Print the listing below verbatim, passing over each picture.

**** Given material ****

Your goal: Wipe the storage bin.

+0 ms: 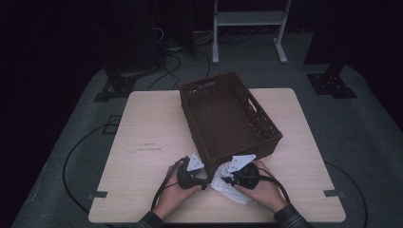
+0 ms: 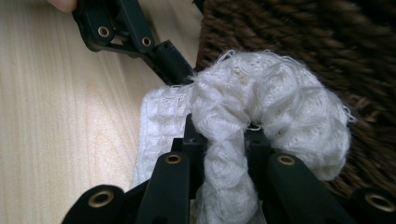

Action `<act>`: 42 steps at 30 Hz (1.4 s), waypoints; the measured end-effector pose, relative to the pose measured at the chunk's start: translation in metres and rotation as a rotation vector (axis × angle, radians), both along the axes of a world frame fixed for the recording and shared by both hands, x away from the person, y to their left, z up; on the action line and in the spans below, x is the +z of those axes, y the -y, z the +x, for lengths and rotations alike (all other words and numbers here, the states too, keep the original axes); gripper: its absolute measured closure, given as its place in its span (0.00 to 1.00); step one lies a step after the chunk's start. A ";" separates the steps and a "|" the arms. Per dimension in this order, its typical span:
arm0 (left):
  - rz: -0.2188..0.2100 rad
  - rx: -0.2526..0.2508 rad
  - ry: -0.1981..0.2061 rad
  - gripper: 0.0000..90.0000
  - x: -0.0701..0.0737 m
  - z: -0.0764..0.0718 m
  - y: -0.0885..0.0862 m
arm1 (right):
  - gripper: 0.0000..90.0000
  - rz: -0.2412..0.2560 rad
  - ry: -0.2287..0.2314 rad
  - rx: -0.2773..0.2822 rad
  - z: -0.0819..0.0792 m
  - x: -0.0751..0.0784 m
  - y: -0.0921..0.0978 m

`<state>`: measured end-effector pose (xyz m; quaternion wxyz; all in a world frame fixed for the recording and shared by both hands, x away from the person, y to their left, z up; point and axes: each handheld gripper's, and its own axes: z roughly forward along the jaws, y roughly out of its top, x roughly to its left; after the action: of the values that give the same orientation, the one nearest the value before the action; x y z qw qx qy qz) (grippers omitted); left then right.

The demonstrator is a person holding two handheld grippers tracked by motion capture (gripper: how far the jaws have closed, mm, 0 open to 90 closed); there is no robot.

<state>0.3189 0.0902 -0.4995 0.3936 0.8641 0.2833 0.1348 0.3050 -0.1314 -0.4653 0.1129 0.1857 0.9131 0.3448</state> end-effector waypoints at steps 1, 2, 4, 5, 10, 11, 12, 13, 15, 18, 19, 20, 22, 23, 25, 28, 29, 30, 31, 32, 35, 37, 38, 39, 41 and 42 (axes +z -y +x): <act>0.000 0.000 0.000 0.36 0.000 0.000 0.000 | 0.84 0.000 0.000 0.000 0.000 0.000 0.000; 0.001 0.000 0.000 0.36 0.000 0.000 0.000 | 0.84 -0.007 0.000 0.006 0.000 -0.001 -0.002; 0.001 0.000 0.001 0.37 0.000 0.000 0.000 | 0.84 -0.006 -0.002 0.005 0.000 -0.002 -0.003; 0.001 0.000 0.001 0.37 0.000 0.000 0.000 | 0.84 -0.006 -0.002 0.005 0.000 -0.002 -0.003; -0.001 0.001 0.000 0.37 0.000 0.000 0.000 | 0.84 0.004 0.005 0.007 0.000 0.000 -0.003; -0.001 0.001 0.000 0.37 0.000 0.000 0.000 | 0.84 0.009 0.002 0.005 -0.001 0.001 -0.002; -0.001 0.001 0.000 0.37 0.000 0.000 0.000 | 0.84 0.010 0.001 0.004 -0.001 0.001 -0.002; 0.000 0.000 0.001 0.37 0.000 0.000 0.000 | 0.84 0.012 0.003 0.005 -0.001 0.001 -0.002; 0.000 -0.001 0.000 0.37 0.000 0.000 0.000 | 0.84 0.015 0.005 0.007 -0.001 0.001 -0.002; 0.009 -0.005 0.001 0.37 0.000 0.000 -0.001 | 0.84 0.024 0.013 0.008 -0.002 0.004 -0.002; 0.011 -0.006 0.001 0.37 0.000 0.000 -0.001 | 0.85 0.031 0.016 0.009 -0.002 0.005 -0.002; 0.011 -0.006 0.001 0.37 0.000 0.000 -0.001 | 0.85 0.038 0.017 0.011 -0.003 0.007 -0.002; 0.011 -0.006 0.001 0.37 0.000 0.000 -0.001 | 0.85 0.045 0.026 0.015 -0.003 0.010 -0.002; 0.011 -0.006 0.002 0.37 0.000 0.000 -0.001 | 0.84 0.047 0.027 0.016 -0.004 0.011 -0.002; 0.011 -0.006 0.001 0.37 0.000 0.000 -0.001 | 0.84 0.049 0.030 0.016 -0.004 0.012 -0.002; 0.011 -0.006 0.002 0.37 0.000 0.000 -0.001 | 0.84 0.066 0.040 0.015 -0.006 0.017 -0.001; 0.011 -0.006 0.002 0.37 0.000 0.000 -0.001 | 0.84 0.066 0.040 0.015 -0.006 0.017 -0.001; 0.011 -0.006 0.002 0.37 0.000 0.000 -0.001 | 0.85 0.075 0.044 0.015 -0.008 0.021 0.000; 0.011 -0.006 0.002 0.37 0.000 0.000 -0.001 | 0.84 0.087 0.048 0.014 -0.008 0.024 0.001; 0.011 -0.006 0.002 0.37 0.000 0.000 -0.001 | 0.84 0.096 0.053 0.017 -0.009 0.026 0.001; 0.011 -0.006 0.002 0.37 0.000 0.000 -0.001 | 0.85 0.116 0.055 0.011 -0.010 0.031 0.002; 0.012 -0.007 0.000 0.37 0.001 0.000 -0.001 | 0.84 0.143 0.064 0.012 -0.011 0.038 0.005; 0.012 -0.007 0.000 0.37 0.001 0.000 -0.001 | 0.85 0.153 0.068 0.013 -0.011 0.040 0.005; 0.010 -0.006 0.001 0.37 0.000 0.000 -0.001 | 0.85 0.158 0.068 0.009 -0.012 0.043 0.006; 0.011 -0.007 0.001 0.37 0.001 0.000 -0.001 | 0.85 0.164 0.079 0.009 -0.013 0.047 0.007; 0.012 -0.007 0.001 0.37 0.001 0.000 -0.001 | 0.85 0.164 0.079 0.009 -0.013 0.047 0.007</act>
<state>0.3193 0.0911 -0.4990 0.3891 0.8674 0.2792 0.1355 0.2924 -0.1383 -0.4186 0.1319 0.1765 0.8775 0.4258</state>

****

▶ **Exercise result**
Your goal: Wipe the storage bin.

+0 ms: 
+0 ms: 

Action `<act>`: 42 steps at 30 Hz (1.4 s), waypoints; the measured end-effector pose, relative to the pose measured at the chunk's start: translation in metres and rotation as a rotation vector (axis × angle, radians), both along the axes of a world frame fixed for the recording and shared by both hands, x away from the person, y to their left, z up; on the action line and in the spans below, x is the +z of those axes, y the -y, z the +x, for lengths and rotations alike (all other words and numbers here, the states too, keep the original axes); gripper: its absolute measured closure, given as its place in its span (0.00 to 1.00); step one lies a step after the chunk's start. A ";" separates the steps and a "|" the arms. Per dimension in this order, its typical span:
arm0 (left):
  - rz: -0.2188..0.2100 rad
  - rx: -0.2526..0.2508 rad
  - ry: -0.1981..0.2061 rad
  - gripper: 0.0000..90.0000
  - x: -0.0701..0.0737 m
  - z: -0.0764..0.0718 m
  - y: -0.0885..0.0862 m
arm1 (right):
  - gripper: 0.0000..90.0000
  - rz: -0.2412..0.2560 rad
  - ry: -0.2287..0.2314 rad
  - rx: -0.2773..0.2822 rad
  - z: -0.0819..0.0792 m
  - x: -0.0751..0.0784 m
  - y: -0.0921..0.0978 m

`<state>`: measured end-effector pose (xyz m; quaternion wxyz; all in a world frame fixed for the recording and shared by both hands, x away from the person, y to their left, z up; point and axes: each handheld gripper's, and its own axes: z roughly forward along the jaws, y roughly out of its top, x roughly to its left; after the action: of the values that give the same orientation, the one nearest the value before the action; x y z qw qx qy qz) (grippers omitted); left then right.

The demonstrator is a person holding two handheld grippers tracked by motion capture (gripper: how far the jaws have closed, mm, 0 open to 90 closed); there is no robot.

<state>0.3189 0.0902 -0.4995 0.3936 0.8641 0.2833 0.1348 0.3050 -0.1314 -0.4653 0.1129 0.1857 0.9131 0.3448</state> end-effector waypoints at steps 1, 2, 4, 5, 10, 11, 12, 13, 15, 18, 19, 20, 22, 23, 25, 28, 29, 30, 31, 32, 35, 37, 38, 39, 41 and 42 (axes +z -y +x): <act>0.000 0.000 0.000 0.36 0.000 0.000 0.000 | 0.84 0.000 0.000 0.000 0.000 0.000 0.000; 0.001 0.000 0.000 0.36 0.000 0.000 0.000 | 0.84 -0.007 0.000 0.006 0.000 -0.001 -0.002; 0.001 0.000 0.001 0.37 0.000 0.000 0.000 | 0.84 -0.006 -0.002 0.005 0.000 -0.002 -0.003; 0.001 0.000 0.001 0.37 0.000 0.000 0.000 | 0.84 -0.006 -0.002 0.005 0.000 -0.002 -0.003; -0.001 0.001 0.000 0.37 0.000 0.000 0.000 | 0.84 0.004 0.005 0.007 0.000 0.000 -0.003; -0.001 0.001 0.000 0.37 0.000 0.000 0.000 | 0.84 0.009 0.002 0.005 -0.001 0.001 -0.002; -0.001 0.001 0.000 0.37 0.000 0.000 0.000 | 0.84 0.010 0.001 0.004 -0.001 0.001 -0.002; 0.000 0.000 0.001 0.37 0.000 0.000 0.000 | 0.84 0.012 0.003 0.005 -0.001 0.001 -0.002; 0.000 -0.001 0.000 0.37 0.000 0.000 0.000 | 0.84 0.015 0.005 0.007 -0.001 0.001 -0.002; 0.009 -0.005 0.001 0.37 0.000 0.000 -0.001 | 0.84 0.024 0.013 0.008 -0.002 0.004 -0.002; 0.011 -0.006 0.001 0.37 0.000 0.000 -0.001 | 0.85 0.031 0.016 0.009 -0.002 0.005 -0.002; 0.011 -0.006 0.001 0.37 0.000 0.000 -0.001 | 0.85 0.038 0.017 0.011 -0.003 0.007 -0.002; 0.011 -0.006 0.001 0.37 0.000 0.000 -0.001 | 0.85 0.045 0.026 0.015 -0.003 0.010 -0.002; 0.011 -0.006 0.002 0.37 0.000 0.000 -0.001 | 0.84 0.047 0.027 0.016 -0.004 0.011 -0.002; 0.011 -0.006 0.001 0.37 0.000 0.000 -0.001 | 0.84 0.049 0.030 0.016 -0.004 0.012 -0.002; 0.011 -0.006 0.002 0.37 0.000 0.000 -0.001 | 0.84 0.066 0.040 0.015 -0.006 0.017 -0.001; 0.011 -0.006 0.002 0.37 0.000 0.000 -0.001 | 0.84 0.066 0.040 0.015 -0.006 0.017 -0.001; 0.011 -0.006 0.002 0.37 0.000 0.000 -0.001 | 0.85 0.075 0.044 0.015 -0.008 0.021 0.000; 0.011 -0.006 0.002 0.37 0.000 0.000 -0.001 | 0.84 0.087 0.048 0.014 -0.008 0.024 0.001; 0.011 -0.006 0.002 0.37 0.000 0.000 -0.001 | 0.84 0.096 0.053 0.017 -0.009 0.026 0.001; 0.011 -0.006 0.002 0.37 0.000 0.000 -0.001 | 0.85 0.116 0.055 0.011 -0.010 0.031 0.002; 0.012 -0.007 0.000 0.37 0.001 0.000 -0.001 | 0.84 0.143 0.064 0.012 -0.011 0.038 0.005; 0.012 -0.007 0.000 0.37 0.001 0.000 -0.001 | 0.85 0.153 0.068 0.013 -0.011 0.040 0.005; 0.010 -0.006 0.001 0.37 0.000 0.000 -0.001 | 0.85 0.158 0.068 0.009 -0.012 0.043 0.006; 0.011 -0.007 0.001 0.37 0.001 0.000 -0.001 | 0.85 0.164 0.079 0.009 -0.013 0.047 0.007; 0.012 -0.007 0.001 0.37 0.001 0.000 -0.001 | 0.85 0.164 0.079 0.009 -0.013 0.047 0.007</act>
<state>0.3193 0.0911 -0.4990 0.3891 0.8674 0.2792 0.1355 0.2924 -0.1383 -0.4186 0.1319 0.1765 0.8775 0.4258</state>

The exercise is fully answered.